Simultaneous transurethral resection of the prostate and cystolithotripsy: A urological dilemma examined
Keywords:bladder stone, bladder calculus, cystolithotripsy, TURP, bladder outlet obstruction
Introduction: Controversy exists over whether transurethral resection of the prostate (TURP) in men with bladder stones prevents recurrence of stone formation and facilitates stone discharge. We sought to evaluate whether TURP in patients who underwent cystolithotripsy led to a lower recurrence of bladder stones for which a re-cystolithotripsy was necessary.
Methods: Patients (n=127) who underwent transurethral cystolithotripsy with (n=38) or without simultaneous TURP (n=89) between January 2009 and December 2013 were retrospectively included in five centers in the Netherlands. Median followup was 48 months. The primary endpoint was to compare the relative risk between both groups for re-cystolithotripsy due to recurrent bladder stones. Secondary outcomes were the relative risk of urinary retention, the need for a (re-)TURP and the average time until recurrence.
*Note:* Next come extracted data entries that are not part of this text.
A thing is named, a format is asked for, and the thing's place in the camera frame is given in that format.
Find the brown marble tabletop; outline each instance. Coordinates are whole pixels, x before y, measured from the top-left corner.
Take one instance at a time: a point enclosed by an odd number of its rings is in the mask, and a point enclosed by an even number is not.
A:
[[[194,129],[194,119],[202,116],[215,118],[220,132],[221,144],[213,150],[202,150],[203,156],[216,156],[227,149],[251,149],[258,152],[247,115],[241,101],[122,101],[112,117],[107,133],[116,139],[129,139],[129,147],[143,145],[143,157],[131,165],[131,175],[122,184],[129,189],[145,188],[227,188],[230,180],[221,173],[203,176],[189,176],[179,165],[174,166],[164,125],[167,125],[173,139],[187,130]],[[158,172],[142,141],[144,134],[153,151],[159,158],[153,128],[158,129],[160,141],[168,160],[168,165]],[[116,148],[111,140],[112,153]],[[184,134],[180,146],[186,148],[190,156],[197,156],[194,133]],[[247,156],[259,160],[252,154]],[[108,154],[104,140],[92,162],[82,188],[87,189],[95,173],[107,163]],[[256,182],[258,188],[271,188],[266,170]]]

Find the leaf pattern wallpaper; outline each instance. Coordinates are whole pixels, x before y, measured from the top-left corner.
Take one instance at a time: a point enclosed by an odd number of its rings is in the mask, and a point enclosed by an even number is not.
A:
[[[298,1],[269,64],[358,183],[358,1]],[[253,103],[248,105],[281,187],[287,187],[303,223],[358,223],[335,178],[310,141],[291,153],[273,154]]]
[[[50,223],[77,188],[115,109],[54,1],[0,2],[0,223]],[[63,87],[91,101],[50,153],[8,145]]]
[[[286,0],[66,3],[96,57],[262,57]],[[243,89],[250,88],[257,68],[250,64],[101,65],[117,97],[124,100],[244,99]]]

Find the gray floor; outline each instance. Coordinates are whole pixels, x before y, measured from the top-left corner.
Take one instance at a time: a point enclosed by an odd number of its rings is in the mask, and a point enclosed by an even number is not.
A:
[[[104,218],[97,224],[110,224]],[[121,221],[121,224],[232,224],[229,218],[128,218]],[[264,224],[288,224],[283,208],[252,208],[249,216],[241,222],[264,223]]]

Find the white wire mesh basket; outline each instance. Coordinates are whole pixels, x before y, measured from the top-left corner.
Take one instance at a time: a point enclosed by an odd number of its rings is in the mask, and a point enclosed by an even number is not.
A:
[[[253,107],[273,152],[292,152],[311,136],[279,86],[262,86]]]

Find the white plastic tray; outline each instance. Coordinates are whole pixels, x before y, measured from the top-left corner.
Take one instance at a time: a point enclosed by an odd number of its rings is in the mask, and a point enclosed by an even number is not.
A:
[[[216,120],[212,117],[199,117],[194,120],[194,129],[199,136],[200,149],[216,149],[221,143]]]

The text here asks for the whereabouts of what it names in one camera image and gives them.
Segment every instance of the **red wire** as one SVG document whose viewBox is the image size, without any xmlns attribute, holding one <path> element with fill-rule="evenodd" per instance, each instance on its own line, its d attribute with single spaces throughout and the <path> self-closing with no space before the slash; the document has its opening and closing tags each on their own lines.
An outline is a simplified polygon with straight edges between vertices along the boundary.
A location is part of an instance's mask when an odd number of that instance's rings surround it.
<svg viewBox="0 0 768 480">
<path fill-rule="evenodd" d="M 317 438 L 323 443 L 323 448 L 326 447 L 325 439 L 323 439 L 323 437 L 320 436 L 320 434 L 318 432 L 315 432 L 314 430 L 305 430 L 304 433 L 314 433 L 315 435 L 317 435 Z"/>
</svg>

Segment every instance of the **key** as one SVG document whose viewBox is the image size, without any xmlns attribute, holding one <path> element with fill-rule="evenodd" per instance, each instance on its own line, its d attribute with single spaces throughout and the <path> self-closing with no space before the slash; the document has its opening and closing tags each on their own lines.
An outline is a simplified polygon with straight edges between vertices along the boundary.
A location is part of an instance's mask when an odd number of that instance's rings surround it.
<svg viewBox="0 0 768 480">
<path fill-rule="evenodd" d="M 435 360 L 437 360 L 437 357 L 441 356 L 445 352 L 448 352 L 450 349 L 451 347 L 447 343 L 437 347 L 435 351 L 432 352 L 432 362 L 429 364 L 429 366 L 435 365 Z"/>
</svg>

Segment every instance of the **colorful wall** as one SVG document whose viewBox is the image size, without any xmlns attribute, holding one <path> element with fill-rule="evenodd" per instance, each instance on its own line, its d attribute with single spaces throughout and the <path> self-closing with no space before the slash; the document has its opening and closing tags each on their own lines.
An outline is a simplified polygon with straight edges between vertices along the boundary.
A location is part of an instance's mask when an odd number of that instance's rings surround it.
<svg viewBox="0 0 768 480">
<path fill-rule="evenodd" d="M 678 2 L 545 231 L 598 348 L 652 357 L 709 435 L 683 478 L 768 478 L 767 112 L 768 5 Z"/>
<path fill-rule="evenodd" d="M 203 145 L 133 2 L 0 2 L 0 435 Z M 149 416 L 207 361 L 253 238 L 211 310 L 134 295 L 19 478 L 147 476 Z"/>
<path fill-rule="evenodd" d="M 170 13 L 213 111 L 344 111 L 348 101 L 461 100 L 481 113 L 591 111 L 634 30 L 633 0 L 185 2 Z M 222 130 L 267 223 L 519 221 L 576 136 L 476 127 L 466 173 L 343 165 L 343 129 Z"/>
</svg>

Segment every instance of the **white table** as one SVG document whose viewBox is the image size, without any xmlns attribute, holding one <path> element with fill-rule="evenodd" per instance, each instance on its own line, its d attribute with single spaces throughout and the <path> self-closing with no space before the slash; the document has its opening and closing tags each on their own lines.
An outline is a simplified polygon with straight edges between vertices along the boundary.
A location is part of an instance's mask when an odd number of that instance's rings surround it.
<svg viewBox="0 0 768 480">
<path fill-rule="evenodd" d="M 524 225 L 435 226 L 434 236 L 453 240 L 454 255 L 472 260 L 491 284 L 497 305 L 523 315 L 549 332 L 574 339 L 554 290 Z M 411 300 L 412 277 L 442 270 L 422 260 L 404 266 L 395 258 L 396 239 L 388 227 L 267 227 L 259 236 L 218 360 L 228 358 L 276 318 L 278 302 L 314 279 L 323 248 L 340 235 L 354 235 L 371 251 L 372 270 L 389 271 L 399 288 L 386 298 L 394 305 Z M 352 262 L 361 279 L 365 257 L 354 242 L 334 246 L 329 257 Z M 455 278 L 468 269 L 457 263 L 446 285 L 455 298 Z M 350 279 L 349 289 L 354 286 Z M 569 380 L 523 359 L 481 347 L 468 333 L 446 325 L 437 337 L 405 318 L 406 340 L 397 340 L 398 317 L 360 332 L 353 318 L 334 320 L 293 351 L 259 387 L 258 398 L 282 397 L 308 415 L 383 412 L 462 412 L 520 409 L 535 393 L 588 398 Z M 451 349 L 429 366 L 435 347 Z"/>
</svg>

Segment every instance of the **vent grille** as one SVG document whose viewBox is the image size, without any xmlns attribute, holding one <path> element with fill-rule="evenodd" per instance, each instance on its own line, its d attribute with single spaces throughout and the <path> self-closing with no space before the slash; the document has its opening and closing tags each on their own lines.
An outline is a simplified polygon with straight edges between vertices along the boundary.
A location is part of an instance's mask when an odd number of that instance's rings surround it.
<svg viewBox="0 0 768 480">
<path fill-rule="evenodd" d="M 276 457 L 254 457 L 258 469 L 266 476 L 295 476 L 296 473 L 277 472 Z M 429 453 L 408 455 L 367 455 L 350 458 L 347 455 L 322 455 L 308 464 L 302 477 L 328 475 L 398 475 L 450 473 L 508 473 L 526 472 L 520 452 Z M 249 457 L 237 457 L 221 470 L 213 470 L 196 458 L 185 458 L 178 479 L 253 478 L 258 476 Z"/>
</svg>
Results: Patients who underwent a cystolithotripsy with a simultaneous TURP had a lower need for re-cystolithotripsy, resulting in a risk reduction of 72%. (relative risk [RR] 0.28 [0.07–1.13], p=0.06, number needed to treat [NNT]=7). The length of in hospital stay (3.4 vs. 1.6 days, p=0.04) and operative time (58 vs. 33 minutes, p<0.01) was longer when a TURP was performed. There was no significant difference in complication rate, occurrence of urinary retention, re- TURP, and re-admission. Eighty-one percent of patients who did not undergo a TURP remained free of bladder stone recurrence. Due to the retrospective nature of the study, essential data concerning prostate volume and micturition analysis was lacking.
Conclusions: A simultaneous TURP in patients who underwent a cystolithotripsy showed a trend towards a protective effect on the need for re-cystolithotripsy.